Dans les faits, la «bonne base de travail» a consisté à sortir du onze de départ la grande bique (le défenseur danois Joachim Andersen) qui faisait rire toute la Ligue 1, à l’exception des Lyonnais eux-mêmes puisqu’ils ont lâché 30 millions d’euros (bonus compris) l’été dernier pour le faire venir. Et à entreprendre un projet tout à fait singulier : dissocier une équipe mal fichue, incapable d’accrocher – sauf improbable victoire en Ligue des champions– une qualification européenne à l’issue d’un exercice pour la première fois depuis un quart de siècle, d’un club comptant parmi les plus puissants de France. Un dessein acrobatique, compliqué, mais voilà : une qualification contre le septuple champion d’Italie en titre passe très exactement par le delta séparant une équipe bancale (une défaite toutes les trois rencontres lors de l’exercice tronqué 2019-2020 de L1) d’un grand d’Europe. Ce delta a un visage. Et les deux heures de touche-touche avec les stars parisiennes en finale de Coupe l’ont révélé : il porte le masque dur de la discipline. Celle-ci n’a pas bonne presse dans les pléthoriques services marketing des clubs comme l’OL : pour s’exercer essentiellement dans la partie défensive du jeu (pour un joueur, défendre est contraignant alors qu’attaquer est amusant), elle dessine une contention. Mais celle-ci a permis au 7e du dernier championnat de
France de s’accommoder de Cristiano Ronaldo et Neymar aux deux bouts du confinement, les deux lascars prenant des coups ou rongeant leur frein loin du but défendu par Anthony Lopes. La discipline : ça eut payé, ça paye encore. Chez le joueur, sa manifestation dit la prescience d’un intérêt supérieur à sa propre personne. Un cadre ou une autorité, c’est comme on veut : la discipline, c’est le poids du regard des autres.

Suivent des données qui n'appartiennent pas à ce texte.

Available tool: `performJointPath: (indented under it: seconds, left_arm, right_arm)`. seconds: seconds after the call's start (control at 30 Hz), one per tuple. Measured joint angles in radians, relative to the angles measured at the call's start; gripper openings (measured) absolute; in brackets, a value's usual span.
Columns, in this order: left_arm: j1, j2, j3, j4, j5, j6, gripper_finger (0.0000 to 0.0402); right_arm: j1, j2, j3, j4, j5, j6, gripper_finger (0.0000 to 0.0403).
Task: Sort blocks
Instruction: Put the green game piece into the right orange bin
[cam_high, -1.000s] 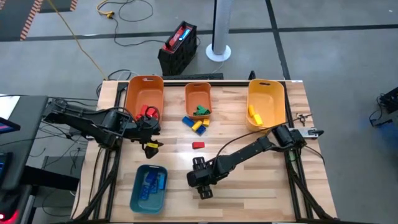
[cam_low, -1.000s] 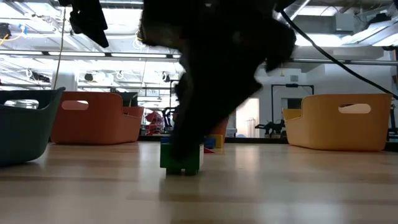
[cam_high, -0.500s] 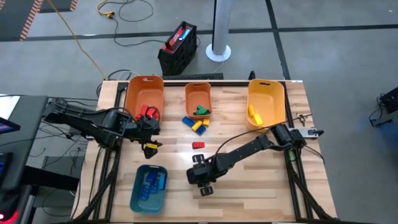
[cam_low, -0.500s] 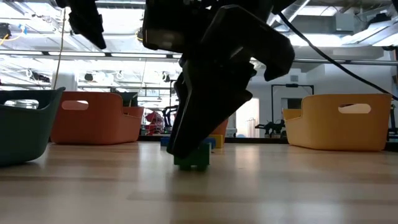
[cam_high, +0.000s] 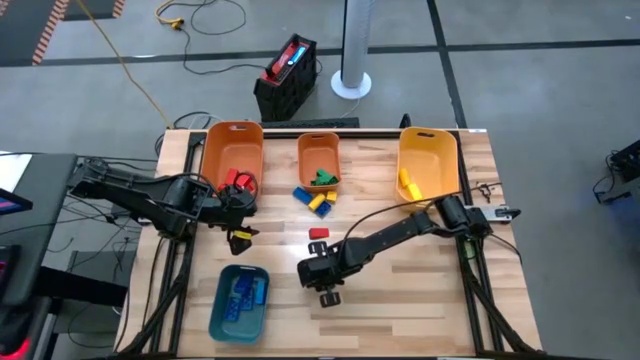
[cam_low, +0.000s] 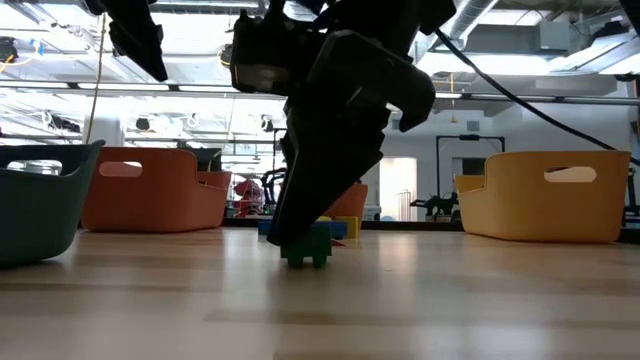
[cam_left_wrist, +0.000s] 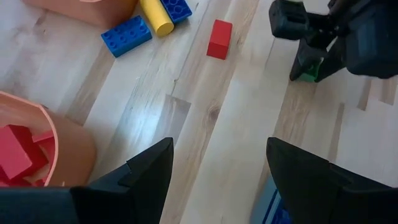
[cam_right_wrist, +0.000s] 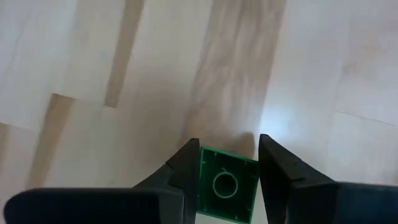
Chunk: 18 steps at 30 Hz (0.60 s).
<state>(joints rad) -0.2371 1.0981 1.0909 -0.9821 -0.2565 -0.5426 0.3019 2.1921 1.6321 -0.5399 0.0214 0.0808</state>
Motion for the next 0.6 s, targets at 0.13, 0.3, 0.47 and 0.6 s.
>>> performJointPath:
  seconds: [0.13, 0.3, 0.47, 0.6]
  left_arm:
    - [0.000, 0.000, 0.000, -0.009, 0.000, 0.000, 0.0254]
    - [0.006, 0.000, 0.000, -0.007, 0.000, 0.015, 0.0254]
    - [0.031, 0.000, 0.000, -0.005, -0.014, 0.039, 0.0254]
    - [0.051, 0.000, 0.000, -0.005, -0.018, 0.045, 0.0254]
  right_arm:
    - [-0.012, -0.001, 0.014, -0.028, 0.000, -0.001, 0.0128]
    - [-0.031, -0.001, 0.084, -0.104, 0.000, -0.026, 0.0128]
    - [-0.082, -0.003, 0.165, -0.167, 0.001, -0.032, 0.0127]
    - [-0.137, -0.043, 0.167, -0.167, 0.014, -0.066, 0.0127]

Comme souvent dans une équipe en difficulté, Garcia s’en était remis (brassard de capitaine, confort tactique) à son meilleur élément. Or dans un renversement de situation dont le football de très haut niveau a le secret, le club rhodanien s’est donné comme guide sur les sentiers frugaux – replace-toi, presse à la perte du ballon, cours quand tu ne l’as pas – de cette discipline, un leader à nul autre pareil : le Néerlandais Memphis Depay, tatoué de la tête aux pieds, réclamant entre autres fantaisies dans France Football une interview posthume de la superstar californienne du rap Tupac, assassinée en 1996.
Tomates.
La Folle de Chaillot du football moderne: quand il parle de lui et d’un «besoin de liberté» que chaque centimètre carré de sa peau exprime, Depay dit surtout ce que son sport n’a pratiquement plus aucune chance d’être. Sur le poids du regard des autres, qui porte encore (parfois) son équipe comme un tuteur tient un plant de tomates : «J’ai arrêté de me battre contre ce que les gens pensent que je mérite ou sur la place que je dois occuper. […] On peut parler de différentes choses, liées au foot ou pas, mais personne ne me voit dans le vestiaire lyonnais, personne ne sait l’impact que je peux avoir. Je donne tout. Certains y voient du positif, d’autres du négatif : il faut juste s’éloigner de cela. Vous savez ce que je fais quand je marque ?» Oui : Depay ferme les yeux et se bouche les oreilles. L’affranchissement, le libre arbitre : les tout derniers mètres indispensables sur ce champ de bataille symbolique qu’est le terrain. On parle bien entendu du talent. La discipline, et puis quoi ? Rasez les pics, qu’on voit la mer. •
Un cadre ou une autorité, c’est comme on veut : la discipline, c’est le poids du regard des autres.